É necessário estruturar já, uma fase de desmame…
O problema das dívidas soberanas é, simplesmente, o início de um processo de inflexão e ajuste a que as economias desenvolvidas estarão - incontornavelmente - sujeitas nos próximos decénios.
Estas economias atingiram níveis de riqueza substanciais e procuraram, a todo o custo, manterem essa situação. Com o advento da globalização e com as alterações (reduções quantitativas e aumentos de preços) no acesso aos combustíveis fósseis, os pressupostos alteraram-se. E, a partir da sociedade baseada no crescimento económico contínuo será necessário colocar os “pés no chão” e passar para um período de recessão contínua que se pretende controlada. Uma boa gestão pública, nestes países, deixará de ser aquela que assegura o crescimento e passará a ser aquela que conseguirá evitar as roturas, garantindo uma “aterragem suave” da sociedade que tem vivido, nos últimos anos, na estratosfera…
Infelizmente, estes países ignoraram completamente o facto dos equilíbrios globais já não as beneficiarem, tendo o trabalho sido deslocalizado para os países em desenvolvimento, com custos de trabalho inferiores. E, com o trabalho, também foi a riqueza que dele deriva, neste caso, para a “nuvem”, zona virtual, extra-nacional, onde as multinacionais se “instalaram”, longe das leis e dos controlos soberanos.
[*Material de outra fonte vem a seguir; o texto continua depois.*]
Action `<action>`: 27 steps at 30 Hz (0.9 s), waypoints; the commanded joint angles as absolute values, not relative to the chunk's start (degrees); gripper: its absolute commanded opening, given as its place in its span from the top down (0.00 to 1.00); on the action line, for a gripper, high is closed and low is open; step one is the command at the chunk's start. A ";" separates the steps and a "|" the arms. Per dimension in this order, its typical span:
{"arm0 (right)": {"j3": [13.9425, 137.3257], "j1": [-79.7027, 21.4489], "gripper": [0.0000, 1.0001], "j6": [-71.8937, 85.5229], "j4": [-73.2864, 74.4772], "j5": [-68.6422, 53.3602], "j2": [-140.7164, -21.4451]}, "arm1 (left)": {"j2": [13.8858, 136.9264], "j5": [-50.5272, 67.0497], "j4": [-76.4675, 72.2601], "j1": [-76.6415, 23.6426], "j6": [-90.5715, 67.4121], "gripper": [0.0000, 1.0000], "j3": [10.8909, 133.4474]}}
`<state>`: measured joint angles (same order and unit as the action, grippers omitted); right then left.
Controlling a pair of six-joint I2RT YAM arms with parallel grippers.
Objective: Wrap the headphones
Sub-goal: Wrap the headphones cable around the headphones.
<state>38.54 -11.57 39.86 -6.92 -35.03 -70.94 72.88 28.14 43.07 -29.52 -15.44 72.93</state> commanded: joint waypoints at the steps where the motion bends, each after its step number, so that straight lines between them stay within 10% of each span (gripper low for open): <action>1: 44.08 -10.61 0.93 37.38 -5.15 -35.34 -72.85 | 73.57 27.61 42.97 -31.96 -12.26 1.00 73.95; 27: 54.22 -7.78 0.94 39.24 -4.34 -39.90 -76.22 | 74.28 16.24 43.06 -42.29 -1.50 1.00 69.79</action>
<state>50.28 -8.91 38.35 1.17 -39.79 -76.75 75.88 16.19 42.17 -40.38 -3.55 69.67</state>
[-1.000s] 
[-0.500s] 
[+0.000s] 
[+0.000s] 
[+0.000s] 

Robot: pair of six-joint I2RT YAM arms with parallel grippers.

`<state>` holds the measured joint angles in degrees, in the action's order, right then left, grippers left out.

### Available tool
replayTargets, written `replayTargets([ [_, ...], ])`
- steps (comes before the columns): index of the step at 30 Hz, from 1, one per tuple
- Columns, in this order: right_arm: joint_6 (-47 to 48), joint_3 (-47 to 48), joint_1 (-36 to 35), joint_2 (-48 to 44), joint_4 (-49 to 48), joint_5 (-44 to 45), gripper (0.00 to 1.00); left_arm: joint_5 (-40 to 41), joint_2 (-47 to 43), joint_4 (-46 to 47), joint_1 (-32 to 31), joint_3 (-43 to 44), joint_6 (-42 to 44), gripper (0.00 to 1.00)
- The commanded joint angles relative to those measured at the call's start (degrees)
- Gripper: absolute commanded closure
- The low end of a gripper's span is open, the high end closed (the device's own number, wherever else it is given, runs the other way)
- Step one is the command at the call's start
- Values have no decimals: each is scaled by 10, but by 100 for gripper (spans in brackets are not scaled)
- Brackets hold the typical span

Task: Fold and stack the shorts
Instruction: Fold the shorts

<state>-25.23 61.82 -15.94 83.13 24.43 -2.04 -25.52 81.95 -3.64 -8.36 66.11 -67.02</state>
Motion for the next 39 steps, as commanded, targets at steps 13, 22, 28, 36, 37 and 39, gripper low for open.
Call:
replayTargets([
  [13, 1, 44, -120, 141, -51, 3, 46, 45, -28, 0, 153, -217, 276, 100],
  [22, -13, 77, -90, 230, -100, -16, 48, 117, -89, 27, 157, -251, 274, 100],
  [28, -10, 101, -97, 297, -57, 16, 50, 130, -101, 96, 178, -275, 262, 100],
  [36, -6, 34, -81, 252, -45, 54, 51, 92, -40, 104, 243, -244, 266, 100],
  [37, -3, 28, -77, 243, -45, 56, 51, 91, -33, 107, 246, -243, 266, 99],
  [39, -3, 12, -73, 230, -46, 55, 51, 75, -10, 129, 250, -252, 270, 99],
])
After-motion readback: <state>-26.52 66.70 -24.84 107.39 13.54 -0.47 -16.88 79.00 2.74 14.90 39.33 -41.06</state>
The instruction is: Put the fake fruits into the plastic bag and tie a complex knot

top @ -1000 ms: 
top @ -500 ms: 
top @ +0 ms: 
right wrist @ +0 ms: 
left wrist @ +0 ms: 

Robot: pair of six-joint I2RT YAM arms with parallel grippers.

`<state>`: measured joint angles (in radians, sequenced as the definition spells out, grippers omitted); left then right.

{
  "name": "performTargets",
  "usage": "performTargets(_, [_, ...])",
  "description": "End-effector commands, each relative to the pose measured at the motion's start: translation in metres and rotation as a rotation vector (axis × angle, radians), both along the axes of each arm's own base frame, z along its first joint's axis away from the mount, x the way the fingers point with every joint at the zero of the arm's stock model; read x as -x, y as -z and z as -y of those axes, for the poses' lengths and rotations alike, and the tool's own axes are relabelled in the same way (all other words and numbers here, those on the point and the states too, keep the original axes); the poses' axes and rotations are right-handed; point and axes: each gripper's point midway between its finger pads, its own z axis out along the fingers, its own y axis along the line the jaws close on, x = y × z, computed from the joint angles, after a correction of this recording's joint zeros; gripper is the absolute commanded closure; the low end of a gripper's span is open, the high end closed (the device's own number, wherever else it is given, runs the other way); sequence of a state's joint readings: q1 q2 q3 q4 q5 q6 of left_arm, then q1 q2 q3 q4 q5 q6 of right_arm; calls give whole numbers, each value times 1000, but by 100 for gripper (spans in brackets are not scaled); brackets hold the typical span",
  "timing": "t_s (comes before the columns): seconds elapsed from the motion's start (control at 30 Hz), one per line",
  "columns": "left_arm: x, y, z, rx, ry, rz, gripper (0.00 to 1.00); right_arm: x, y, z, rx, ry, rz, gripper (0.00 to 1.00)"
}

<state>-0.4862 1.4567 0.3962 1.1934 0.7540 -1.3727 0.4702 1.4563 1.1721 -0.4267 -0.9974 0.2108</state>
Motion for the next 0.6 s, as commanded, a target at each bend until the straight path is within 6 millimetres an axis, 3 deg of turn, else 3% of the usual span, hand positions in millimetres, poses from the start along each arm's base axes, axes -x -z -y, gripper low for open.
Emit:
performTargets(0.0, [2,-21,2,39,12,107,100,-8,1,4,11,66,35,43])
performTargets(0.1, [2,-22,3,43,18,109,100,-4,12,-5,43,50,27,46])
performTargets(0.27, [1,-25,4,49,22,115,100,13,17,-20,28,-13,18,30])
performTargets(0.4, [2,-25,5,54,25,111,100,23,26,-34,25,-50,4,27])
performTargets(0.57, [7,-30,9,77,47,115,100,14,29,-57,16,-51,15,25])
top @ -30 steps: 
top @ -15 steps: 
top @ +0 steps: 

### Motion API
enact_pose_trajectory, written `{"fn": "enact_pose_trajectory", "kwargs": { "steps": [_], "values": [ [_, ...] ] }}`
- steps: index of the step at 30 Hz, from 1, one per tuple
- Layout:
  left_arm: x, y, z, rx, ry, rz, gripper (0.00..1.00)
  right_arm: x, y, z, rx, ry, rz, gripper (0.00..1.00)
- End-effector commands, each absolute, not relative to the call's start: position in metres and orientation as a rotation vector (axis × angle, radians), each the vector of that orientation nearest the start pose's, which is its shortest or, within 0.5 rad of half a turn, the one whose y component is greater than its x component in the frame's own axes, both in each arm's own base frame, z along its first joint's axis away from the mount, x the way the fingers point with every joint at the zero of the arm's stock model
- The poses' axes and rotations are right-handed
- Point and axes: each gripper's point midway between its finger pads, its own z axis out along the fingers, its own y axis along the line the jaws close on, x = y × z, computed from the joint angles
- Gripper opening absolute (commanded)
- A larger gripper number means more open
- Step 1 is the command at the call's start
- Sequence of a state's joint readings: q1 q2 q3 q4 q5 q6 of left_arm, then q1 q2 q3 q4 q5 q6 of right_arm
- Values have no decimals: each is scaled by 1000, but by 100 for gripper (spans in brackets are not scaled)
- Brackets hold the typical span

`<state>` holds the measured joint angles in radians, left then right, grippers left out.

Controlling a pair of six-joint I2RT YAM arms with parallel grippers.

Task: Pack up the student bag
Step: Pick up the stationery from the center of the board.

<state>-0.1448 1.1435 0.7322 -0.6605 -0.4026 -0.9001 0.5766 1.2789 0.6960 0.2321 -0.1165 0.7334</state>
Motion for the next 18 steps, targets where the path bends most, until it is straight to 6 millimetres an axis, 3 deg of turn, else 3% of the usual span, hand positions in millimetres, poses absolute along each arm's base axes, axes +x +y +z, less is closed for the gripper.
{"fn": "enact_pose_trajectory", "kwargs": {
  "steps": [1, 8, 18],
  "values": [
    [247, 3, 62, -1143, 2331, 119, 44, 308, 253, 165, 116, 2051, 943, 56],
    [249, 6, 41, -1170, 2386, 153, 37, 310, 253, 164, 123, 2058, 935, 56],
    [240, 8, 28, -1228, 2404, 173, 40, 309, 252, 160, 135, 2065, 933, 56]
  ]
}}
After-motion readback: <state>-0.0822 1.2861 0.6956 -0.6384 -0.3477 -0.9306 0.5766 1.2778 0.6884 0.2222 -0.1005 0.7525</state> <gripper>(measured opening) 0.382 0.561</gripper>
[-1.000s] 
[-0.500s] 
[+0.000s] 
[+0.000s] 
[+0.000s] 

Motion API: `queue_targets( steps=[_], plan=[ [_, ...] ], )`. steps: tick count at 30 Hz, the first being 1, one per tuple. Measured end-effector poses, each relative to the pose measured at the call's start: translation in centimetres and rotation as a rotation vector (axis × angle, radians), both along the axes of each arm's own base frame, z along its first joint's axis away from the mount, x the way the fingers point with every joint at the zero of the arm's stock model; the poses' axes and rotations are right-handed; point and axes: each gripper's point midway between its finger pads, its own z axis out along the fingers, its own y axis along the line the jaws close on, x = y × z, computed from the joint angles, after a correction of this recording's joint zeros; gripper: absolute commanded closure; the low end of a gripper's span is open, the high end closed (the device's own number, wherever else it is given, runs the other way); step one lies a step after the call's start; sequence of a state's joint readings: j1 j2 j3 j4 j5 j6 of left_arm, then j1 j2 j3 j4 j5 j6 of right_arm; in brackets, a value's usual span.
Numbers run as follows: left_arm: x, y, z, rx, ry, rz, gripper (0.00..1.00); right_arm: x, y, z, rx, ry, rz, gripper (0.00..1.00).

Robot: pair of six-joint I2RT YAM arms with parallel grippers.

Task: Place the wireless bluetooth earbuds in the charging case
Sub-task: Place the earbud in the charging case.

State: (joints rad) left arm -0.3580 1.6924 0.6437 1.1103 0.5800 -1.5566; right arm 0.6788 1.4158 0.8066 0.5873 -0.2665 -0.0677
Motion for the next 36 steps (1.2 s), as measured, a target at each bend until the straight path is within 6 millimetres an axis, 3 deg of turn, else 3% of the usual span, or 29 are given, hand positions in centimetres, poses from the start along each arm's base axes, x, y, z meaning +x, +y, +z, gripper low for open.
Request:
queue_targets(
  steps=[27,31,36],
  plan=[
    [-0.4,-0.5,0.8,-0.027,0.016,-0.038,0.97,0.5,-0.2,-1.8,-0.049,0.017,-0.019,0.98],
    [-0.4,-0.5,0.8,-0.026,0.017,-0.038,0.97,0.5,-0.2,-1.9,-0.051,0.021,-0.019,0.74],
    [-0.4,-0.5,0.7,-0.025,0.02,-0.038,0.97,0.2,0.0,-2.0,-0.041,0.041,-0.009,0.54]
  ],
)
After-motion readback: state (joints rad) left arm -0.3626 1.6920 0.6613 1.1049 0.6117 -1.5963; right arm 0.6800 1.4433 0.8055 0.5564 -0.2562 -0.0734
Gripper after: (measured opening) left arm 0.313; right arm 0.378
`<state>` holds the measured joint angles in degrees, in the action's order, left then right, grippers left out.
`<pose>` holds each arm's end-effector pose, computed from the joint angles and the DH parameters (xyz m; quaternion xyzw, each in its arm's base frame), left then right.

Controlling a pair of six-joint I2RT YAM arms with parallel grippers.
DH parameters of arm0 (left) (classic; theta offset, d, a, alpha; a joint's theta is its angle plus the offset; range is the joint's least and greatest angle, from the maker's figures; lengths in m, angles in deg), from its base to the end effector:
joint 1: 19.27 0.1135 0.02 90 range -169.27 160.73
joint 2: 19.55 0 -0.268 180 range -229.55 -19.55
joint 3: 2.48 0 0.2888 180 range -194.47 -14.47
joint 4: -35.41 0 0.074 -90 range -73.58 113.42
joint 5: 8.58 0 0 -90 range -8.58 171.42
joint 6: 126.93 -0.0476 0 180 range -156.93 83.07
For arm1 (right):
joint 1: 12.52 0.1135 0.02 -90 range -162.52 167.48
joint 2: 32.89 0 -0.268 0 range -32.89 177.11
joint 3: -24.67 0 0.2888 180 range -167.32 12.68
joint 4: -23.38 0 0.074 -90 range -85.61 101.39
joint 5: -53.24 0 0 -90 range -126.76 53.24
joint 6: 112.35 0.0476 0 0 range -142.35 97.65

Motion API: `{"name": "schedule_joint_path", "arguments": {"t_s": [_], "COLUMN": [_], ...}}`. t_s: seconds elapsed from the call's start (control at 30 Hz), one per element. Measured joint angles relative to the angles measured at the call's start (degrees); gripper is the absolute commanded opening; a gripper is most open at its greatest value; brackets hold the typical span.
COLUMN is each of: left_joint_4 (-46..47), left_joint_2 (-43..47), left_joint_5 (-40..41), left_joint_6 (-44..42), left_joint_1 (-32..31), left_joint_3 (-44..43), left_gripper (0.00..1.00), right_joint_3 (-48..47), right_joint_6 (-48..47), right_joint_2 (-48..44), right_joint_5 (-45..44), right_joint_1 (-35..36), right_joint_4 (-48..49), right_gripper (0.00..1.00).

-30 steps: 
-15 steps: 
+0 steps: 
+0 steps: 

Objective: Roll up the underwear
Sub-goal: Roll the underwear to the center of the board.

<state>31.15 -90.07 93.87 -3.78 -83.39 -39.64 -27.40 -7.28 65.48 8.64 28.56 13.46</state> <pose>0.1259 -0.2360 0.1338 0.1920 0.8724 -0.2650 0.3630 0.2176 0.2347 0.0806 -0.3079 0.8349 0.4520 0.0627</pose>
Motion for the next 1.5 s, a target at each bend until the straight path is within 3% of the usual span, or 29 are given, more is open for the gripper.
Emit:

A riqueza saiu mas os níveis de vida mantiveram-se. Os défices passaram a ser recorrentes e a dívida cresceu…
Como todos conseguem entender, com menos riqueza e mais dívida, o fardo começou a ser cada vez mais pesado.
Até que se torna insustentável.
Quando isso acontece, usualmente, os Países em questão estão já estruturalmente desequilibrados. Com despesas fixas elevadas (Estado Social) e com o trabalho e a riqueza de saída.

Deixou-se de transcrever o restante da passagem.